On Nov. 6, Senior Herpetologist Bill Hughes found a surprise hiding in one of the female turtle enclosures on the sixth level of River Journey — a newly hatched Spiny Turtle (Heosemys spinosa). Based on the state of its umbilical scar at the time of discovery, Hughes estimates the turtle was about a week old when it was found.
This semi-aquatic species is found in the undergrowth of lowland forests and rainforests throughout Southeast Asia from Southern Myanmar and Thailand to Singapore and the Philippines. In this terrain, its coloration helps it to effectively camouflage itself among the leaf litter, where it feeds mainly on fallen fruit and vegetation.
The International Conservation of Nature classifies the Spiny Turtle (also known as the Spiny Terrapin and Spiny Hill Terrapin) as endangered, thanks to a combination of threats, including its desirability among pet collectors.
“Successful breeding in zoos and the private sector has increased in the past decade, so keeping track of parentage in order to maintain a genetically viable population has become important,” Hughes says.
The Tennessee Aquarium has contributed greatly to the population of this species housed in human care. All of these turtles — 92 individuals across 12 institutions — are managed under the oversight of a Species Survival Plan.
Since 2007, 19 Spiny Turtles have hatched at the Aquarium. Many of these hatchlings subsequently were shared with other institutions around the country, including the Lake Superior Zoo in Duluth, Minnesota, the Turtle Survival Center in Charleston, South Carolina, and the California Academy of Science and Steinhart Aquarium in San Francisco.

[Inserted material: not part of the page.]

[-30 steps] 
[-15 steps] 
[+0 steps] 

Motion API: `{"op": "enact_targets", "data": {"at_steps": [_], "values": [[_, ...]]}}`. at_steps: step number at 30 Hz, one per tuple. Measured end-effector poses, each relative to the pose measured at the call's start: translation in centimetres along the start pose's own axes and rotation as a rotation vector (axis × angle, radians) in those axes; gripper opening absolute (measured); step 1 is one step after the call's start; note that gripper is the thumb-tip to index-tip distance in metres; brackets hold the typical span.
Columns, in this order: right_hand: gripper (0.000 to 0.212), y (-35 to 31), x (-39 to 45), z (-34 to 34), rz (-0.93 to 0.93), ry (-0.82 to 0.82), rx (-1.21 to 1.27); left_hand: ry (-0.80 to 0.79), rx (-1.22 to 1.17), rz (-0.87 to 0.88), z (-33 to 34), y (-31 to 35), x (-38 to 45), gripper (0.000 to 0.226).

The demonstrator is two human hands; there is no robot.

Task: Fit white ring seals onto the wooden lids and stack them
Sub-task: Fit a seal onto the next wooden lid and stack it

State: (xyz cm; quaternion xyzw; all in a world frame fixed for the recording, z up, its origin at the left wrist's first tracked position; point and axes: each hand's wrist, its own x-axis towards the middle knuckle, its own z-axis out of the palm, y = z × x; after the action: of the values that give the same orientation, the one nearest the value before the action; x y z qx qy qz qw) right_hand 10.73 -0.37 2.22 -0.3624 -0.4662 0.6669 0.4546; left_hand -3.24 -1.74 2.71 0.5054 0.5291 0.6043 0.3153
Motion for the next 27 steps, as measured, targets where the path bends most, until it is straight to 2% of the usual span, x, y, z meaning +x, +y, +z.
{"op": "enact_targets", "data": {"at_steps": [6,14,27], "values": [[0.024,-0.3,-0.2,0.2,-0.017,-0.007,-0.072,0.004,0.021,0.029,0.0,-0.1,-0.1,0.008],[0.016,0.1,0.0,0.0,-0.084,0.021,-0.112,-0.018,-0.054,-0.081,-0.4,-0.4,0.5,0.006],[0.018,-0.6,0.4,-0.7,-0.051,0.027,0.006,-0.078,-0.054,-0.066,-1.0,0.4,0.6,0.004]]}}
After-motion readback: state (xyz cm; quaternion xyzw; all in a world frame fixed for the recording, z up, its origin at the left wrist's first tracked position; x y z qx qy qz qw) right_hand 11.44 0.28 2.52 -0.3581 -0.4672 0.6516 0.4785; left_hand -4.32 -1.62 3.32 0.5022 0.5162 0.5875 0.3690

This latest hatchling may end up in the turtle nursery exhibit in the Tennessee River Gallery of the River Journey building, but if that relocation happens, it won’t be for a while, Hughes says. In the meantime, visitors interested in laying eyes on this prickly-shelled reptile can see two younger Spiny Turtles in the Asian-themed exhibit, also in Turtle World.
Did you know? The intensely serrated edges of the scutes (plates) ringing the shells of young Spiny Turtles don’t last long. These projections will diminish over time and are far less pronounced by the time the turtles reach adulthood.